ADユーザー情報3000件を一括で変更しようと思ったら、
PowerShellが良いですか?コマンドプロンプトが良いですか? >>829
OS:WindowsServer2012
やりたいこと:各ユーザーの所属するグループを更新したい。
更新するためのユーザー抽出方法は既にできてる。
出力データを編集するのは人間。
編集したデータをうまいことADに取り込みたい。
(グループの追加、ではなく、上書きのイメージ)
です。 >>830
わからない。
グループ作ってユーザー突っ込めばいい話かと
Windowsはクソなので勝手にユーザー作って
権限入れた後にユーザ消すと、幽霊会員の残骸ができるからね。
共有フォルダーの権限の大元をグループで変えるのか
実際作ったフォルダーをいじるかでも違ってくる .batでできるが
そのバッチを効率的に作るために
excelとかでベースを作って
テキストに書き出し後に
TABとかを置換で消して作ればいい。 >>831
今回はグループが主ではなく、ユーザーが主
(AAAというユーザーが所属しているグループの更新作業)
として考えたいです。
なので、グループ自体をどうこうする、というのは考えていません。
あとWindowsはクソなのですね。
覚えておきます。(大切なことなので。)
残骸ができるのは困るので、丁寧に作業します。 >>832
.batですか。
例えば、、、それはどのような記載になるでしょうか?
ヒントだけでもいただけると助かります。 名前で人は登録するな
名前は同性同名で重複するの途中失敗する恐れあり >>835
ありがとうございます。
確認しました。。。が、既存のユーザー情報変を変更したい場合は、
【ActiveDirectoryユーザーを一括操作する】の項目のところを
工夫すれば良いのでしょうか?
キーとなるログオン名の重複はない(はず)なので、
重複によるエラーは発生しない予定です。 PowerShellなら効率的な使い方あるんだろうなーって思いながらExcelでバッチ作っちゃうねえ・・・ すんごい基本的なことですが、わからんす。
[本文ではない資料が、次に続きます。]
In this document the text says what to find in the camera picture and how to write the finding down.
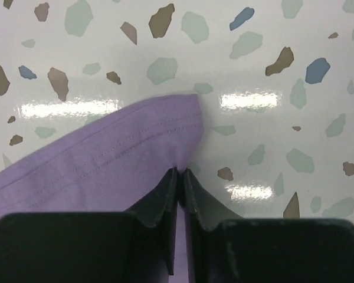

2016ad環境でグループポリシーつかってwin10proの大型アップデート制御する方法を教えて下さい。 スタンドアロンで使ってたクライアントをドメインに参加させる予定なんだけど、そのユーザが使ってたデスクトップは変えたくないんだが、何か方法あるかな? ドメイコンのレプリケート範囲ってデフォルトでは同じドメイン内って認識であってますか? >>840
つ 何もできない。
が回答。
ドメインに参加させる際に全ての権限があるのなら
実際に使うユーザー側でローカルのユーザー名の場所にアクセス権を追加してやれば
ドメイン参加後にクライアントのデスクトップにやファイルすべにアクセス可能なので
フォルダー追加程度で同じことが可能だが
権限がないなら
ローカルのユーザーのフォルダをC直下にコピーしたのちに
ドメインの実際に使うユーザー側にコピーするとかするしかないのでは? しかしMSはなぜ「ドメイン」という言葉を使い始めたのだろう?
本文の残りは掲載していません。